Peritoneal Dialysis after Cardiac Surgery

As many are aware, there is some debate whether patients receiving peritoneal dialysis should be converted temporarily to hemodialysis around the time of cardiac surgery.
 
In a recent publication in Peritoneal Dialysis International, observational data suggests that PD patients do better than HD patients after cardiac surgery.  To be clear, this paper does not address the question of whether switching PD patients to HD is a superior strategy to continuing PD around the time of surgery.  However, the findings are reassuring in that patients on PD tend to do well compared to HD patients.  It should be noted that the effort to match patients for comorbidity limits bias in favour of PD.
  
Comparing Cardiac Surgery in Peritoneal Dialysis and Hemodialysis Patients:
Perioperative Outcomes and Two-Year Survival
Victoria A. Kumar, Shubha Ananthakrishnan, Scott A. Rasgon, Eric Yan, Raoul
Burchette, and Karen Dewar
Perit Dial Int 2012;32 137-141
http://www.pdiconnect.com/cgi/content/abstract/32/2/137?etoc
 
Comparing Cardiac Surgery in Peritoneal Dialysis and Hemodialysis Patients: Perioperative Outcomes and Two-Year Survival

♦ Background: We sought to compare perioperative outcomes and 2-year survival in a cohort of peritoneal dialysis (PD) patients compared with matched hemodialysis (HD) patients who underwent cardiothoracic surgery at our institution.
♦ Methods: We obtained a list of all dialysis-dependent patients who underwent cardiac surgery (coronary artery bypass grafting, valve replacement, or both) at our center between 1994 and 2008. All patients undergoing PD at the time of surgery were included in our analysis. Two HD patients matched for age, diabetes status, and Charleston comorbidity score were obtained for each PD patient.

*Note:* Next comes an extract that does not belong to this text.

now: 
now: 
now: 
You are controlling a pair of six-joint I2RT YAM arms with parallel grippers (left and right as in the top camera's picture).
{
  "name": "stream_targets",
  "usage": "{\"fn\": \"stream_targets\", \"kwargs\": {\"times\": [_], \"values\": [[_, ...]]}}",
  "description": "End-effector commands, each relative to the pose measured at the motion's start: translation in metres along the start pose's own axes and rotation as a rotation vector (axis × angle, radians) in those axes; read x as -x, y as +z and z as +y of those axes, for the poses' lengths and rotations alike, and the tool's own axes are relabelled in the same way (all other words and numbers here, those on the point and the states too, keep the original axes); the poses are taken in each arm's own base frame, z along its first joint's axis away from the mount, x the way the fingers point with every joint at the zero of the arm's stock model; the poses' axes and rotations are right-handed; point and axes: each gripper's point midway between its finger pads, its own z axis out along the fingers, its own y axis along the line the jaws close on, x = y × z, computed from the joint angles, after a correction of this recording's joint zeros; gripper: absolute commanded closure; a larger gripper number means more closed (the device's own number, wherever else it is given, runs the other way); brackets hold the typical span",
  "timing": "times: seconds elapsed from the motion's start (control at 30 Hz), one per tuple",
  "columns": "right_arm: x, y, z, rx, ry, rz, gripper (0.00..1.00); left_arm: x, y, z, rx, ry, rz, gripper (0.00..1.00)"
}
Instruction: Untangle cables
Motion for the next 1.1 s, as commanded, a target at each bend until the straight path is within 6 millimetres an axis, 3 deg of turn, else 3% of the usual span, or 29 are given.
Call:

♦ Results: The analysis included 36 PD patients and 72 HD patients. Mean age, sex, diabetes status, cardiac unit stay, hospital stay, and operative mortality did not differ by dialysis modality. The incidence of 1 or more postoperative complications (infection, prolonged intubation, death) was higher for HD patients (50% vs. 28% for PD patients, p = 0.046). After surgery, 2 PD patients required conversion to HD. The 2-year survival was 69% for PD patients and 66% for HD patients (p = 0.73).
♦ Conclusions: Our findings suggest that, compared with HD patients, PD patients who require cardiac surgery do not experience more early complications or a lesser 2-year survival and that 2-year survival for dialysis patients after cardiac surgery is acceptable.